» AIM OF THE EXERCISE
Line by line, copy out the data that follows.

━━━ DATASET CONTENT

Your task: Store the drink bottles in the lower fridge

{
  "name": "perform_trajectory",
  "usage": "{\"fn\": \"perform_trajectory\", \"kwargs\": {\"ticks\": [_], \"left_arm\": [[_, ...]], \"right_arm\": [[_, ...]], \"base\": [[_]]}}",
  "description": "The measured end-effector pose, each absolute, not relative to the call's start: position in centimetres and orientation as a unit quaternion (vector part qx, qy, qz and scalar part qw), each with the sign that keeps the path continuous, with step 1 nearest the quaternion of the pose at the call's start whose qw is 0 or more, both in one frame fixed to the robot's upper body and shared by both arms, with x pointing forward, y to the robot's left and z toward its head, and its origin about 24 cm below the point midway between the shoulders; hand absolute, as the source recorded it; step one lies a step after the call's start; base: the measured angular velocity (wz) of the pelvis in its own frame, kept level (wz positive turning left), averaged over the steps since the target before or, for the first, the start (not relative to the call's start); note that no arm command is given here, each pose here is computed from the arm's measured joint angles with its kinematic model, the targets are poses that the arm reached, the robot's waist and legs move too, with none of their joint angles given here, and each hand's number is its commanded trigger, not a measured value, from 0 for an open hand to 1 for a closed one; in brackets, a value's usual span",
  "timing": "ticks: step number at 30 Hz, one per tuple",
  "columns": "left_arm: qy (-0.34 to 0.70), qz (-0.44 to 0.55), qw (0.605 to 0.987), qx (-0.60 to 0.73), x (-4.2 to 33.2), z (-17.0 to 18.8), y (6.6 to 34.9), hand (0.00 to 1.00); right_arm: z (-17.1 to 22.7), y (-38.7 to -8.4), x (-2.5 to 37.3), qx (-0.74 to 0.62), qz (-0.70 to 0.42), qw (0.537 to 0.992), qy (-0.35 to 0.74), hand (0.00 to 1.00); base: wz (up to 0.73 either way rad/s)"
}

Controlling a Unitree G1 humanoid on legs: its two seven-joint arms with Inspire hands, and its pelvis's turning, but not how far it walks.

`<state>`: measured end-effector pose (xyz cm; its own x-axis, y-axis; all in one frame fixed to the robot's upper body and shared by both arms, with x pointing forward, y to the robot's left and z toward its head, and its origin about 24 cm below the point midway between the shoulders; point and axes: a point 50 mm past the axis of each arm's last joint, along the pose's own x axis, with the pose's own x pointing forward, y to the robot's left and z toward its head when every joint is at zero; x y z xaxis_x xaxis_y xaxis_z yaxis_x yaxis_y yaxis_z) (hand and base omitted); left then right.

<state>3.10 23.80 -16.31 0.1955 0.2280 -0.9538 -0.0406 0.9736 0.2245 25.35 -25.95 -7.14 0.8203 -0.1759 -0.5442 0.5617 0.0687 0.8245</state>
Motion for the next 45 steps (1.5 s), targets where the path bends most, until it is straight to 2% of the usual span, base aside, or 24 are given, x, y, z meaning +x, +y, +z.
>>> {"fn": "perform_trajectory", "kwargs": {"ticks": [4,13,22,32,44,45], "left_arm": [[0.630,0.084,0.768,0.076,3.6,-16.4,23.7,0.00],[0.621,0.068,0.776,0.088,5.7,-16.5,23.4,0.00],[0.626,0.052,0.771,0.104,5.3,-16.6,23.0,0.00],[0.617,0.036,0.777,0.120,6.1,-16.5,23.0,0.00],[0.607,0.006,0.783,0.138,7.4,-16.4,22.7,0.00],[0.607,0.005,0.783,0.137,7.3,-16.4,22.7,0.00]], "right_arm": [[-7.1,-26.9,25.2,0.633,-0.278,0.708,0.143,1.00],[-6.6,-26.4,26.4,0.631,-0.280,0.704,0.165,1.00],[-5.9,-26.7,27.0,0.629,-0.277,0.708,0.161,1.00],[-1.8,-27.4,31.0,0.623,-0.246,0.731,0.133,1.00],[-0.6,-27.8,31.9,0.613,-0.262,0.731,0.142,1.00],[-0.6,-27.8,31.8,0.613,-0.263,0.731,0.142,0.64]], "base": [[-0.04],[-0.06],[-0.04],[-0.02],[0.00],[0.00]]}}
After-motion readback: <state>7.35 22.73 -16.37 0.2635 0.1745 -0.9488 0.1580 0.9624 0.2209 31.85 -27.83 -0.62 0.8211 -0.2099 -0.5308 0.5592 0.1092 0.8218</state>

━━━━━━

» TASK OUTPUT
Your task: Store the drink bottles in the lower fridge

{
  "name": "perform_trajectory",
  "usage": "{\"fn\": \"perform_trajectory\", \"kwargs\": {\"ticks\": [_], \"left_arm\": [[_, ...]], \"right_arm\": [[_, ...]], \"base\": [[_]]}}",
  "description": "The measured end-effector pose, each absolute, not relative to the call's start: position in centimetres and orientation as a unit quaternion (vector part qx, qy, qz and scalar part qw), each with the sign that keeps the path continuous, with step 1 nearest the quaternion of the pose at the call's start whose qw is 0 or more, both in one frame fixed to the robot's upper body and shared by both arms, with x pointing forward, y to the robot's left and z toward its head, and its origin about 24 cm below the point midway between the shoulders; hand absolute, as the source recorded it; step one lies a step after the call's start; base: the measured angular velocity (wz) of the pelvis in its own frame, kept level (wz positive turning left), averaged over the steps since the target before or, for the first, the start (not relative to the call's start); note that no arm command is given here, each pose here is computed from the arm's measured joint angles with its kinematic model, the targets are poses that the arm reached, the robot's waist and legs move too, with none of their joint angles given here, and each hand's number is its commanded trigger, not a measured value, from 0 for an open hand to 1 for a closed one; in brackets, a value's usual span",
  "timing": "ticks: step number at 30 Hz, one per tuple",
  "columns": "left_arm: qy (-0.34 to 0.70), qz (-0.44 to 0.55), qw (0.605 to 0.987), qx (-0.60 to 0.73), x (-4.2 to 33.2), z (-17.0 to 18.8), y (6.6 to 34.9), hand (0.00 to 1.00); right_arm: z (-17.1 to 22.7), y (-38.7 to -8.4), x (-2.5 to 37.3), qx (-0.74 to 0.62), qz (-0.70 to 0.42), qw (0.537 to 0.992), qy (-0.35 to 0.74), hand (0.00 to 1.00); base: wz (up to 0.73 either way rad/s)"
}

Controlling a Unitree G1 humanoid on legs: its two seven-joint arms with Inspire hands, and its pelvis's turning, but not how far it walks.

`<state>`: measured end-effector pose (xyz cm; its own x-axis, y-axis; all in one frame fixed to the robot's upper body and shared by both arms, with x pointing forward, y to the robot's left and z toward its head, and its origin about 24 cm below the point midway between the shoulders; point and axes: a point 50 mm past the axis of each arm's last joint, along the pose's own x axis, with the pose's own x pointing forward, y to the robot's left and z toward its head when every joint is at zero; x y z xaxis_x xaxis_y xaxis_z yaxis_x yaxis_y yaxis_z) (hand and base omitted); left then right.

<state>3.10 23.80 -16.31 0.1955 0.2280 -0.9538 -0.0406 0.9736 0.2245 25.35 -25.95 -7.14 0.8203 -0.1759 -0.5442 0.5617 0.0687 0.8245</state>
Motion for the next 45 steps (1.5 s), targets where the path bends most, until it is straight to 2% of the usual span, base aside, or 24 are given, x, y, z meaning +x, +y, +z.
>>> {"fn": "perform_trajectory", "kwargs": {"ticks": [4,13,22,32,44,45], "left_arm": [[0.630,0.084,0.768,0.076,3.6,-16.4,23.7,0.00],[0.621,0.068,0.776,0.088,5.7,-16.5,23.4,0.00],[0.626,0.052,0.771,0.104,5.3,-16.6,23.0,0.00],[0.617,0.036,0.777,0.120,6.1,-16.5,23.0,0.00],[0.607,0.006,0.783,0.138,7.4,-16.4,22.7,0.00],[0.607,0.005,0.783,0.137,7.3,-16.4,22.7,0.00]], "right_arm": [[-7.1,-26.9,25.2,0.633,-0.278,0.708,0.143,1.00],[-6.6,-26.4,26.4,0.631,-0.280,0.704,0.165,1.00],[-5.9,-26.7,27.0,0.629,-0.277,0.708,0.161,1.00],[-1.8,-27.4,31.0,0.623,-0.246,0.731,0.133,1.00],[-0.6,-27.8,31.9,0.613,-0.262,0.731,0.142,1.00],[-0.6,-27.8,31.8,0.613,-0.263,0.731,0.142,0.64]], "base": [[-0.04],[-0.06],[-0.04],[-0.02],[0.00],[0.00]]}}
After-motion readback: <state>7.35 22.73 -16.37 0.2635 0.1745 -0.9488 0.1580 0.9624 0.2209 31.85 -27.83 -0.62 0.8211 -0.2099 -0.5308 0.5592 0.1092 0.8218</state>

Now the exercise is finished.